La numérisation comme catalyseur des modèles alternatifs...

Les outils numériques permettent des communautés d'échanges entre agriculteurs, en particulier ceux engagés dans une démarche de transition, et dynamisent les initiatives visant à mettre en relation directe agriculteurs et consommateurs. 

D'autre part, les consommateurs peuvent accéder à de plus en plus d'informations sur leurs actes d'achat. 25 % des Français utiliseraient au moins une application sur smartphone pour faire leurs courses, un changement de fond qui met sous pression les marques et distributeurs alimentaires. 

... tout en renforçant les acteurs les plus influents ?

L'adoption des outils numériques est très inégale en agriculture, mais elle est coûteuse et cumulative (plus un agriculteur est doté d'outils numériques, plus il a tendance à en acquérir de nouveaux).

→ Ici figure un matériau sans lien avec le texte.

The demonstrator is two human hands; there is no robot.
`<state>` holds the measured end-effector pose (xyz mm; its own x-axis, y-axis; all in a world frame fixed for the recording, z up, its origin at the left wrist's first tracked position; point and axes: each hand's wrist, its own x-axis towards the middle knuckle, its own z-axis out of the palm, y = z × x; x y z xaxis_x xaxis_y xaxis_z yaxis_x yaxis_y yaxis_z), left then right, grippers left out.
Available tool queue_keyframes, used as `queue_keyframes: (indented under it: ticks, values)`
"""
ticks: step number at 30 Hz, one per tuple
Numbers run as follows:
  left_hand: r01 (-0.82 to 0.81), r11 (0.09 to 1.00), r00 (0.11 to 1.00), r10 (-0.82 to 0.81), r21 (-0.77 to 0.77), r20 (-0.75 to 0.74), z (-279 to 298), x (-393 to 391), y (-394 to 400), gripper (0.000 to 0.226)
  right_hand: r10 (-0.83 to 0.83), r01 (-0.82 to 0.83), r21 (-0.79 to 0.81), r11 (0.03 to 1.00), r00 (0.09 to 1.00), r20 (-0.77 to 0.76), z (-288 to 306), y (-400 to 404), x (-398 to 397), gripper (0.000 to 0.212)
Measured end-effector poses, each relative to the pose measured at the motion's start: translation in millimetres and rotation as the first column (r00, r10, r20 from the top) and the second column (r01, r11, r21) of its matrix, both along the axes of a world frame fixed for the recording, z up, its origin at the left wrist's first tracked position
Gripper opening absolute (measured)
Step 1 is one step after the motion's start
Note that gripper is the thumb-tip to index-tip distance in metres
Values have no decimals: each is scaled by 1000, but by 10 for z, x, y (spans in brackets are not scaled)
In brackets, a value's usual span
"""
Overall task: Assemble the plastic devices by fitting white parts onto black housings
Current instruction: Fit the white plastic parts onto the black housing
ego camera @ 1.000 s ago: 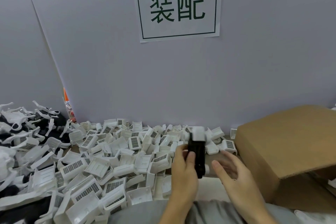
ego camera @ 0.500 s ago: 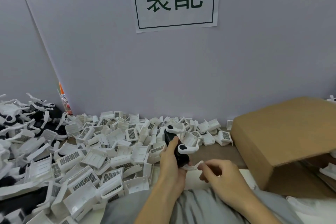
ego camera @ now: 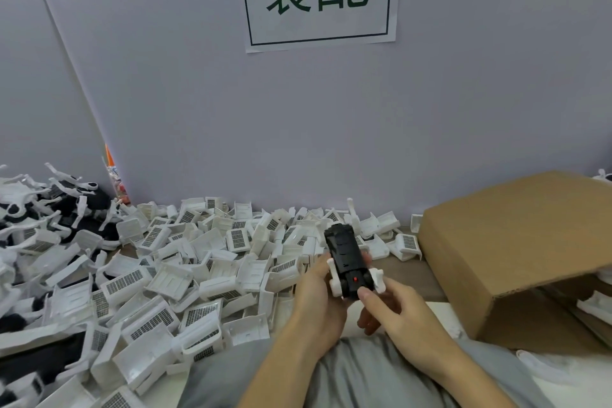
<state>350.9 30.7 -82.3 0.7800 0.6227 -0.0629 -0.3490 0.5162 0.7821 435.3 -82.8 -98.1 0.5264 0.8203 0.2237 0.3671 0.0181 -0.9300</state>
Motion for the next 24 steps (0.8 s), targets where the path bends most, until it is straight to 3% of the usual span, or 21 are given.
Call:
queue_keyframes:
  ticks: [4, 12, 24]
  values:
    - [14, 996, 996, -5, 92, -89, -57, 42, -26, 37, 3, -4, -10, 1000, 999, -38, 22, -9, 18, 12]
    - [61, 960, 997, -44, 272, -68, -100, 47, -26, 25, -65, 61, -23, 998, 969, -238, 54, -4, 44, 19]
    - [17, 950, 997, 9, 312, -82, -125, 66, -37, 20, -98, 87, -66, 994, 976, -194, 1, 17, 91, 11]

Elle accélère ainsi la tendance de long terme d'agrandissement des fermes. 

De plus, sous couvert de transparence, la numérisation vient renforcer le pilotage par l'aval des filières alimentaires.

Enfin, la connaissance plus fine des comportements de consommation obtenue grâce au numérique permet un marketing plus ciblé qui rend les consommateurs plus captifs. 

En tout état de cause, une polarisation des acteurs

Au niveau agricole, la numérisation accroît le fossé entre les exploitations tournées vers l'agriculture de firme et celles qui minimisent leurs structures de coûts et privilégient le lien avec leur environnement. La mise en réseau des agriculteurs via des plateformes numériques, si elle permet de connecter des individus parfois isolés, contribuent également à les enfermer avec des pairs partageant la même vision, accroissant de fait les incompréhensions. 

Au niveau de l'industrie et de la distribution, la numérisation contribue aussi à la polarisation :

  • entre les grandes entreprises mondialisées qui peuvent avoir des partenariats de grande envergure avec les sociétés de la "Big Tech" ;
  • les artisans et indépendants qui ont peu de temps et moyens disponibles mais qui sont de grands utilisateurs de solutions numériques standardisés.

Entre les deux, les acteurs de taille moyenne perdent du terrain. 

L'ampleur des bénéfices environnementaux ne fait pas consensus

Le numérique accroît les débouchés pour les produits respectueux de l'environnement et du bien-être animal. En revanche, les impacts environnementaux des circuits courts sont difficiles à évaluer du fait de leur fragmentation. 

Les avancées du numérique sont certes porteuses de promesses de réduction des impacts environnementaux des filières agricoles et alimentaires mais le marché oriente ces avancées vers les acteurs les plus influents, renforçant la captation de la valeur par certains acteurs. Or, pour assurer la durabilité et la résilience du système alimentaire actuel, il s'agirait au contraire de rendre possible des changements de modèle de production et de permettre leur diversité. Il apparaît primordial d'avoir un encadrement public pour orienter les avancées du numérique dans les directions les plus vertueuses.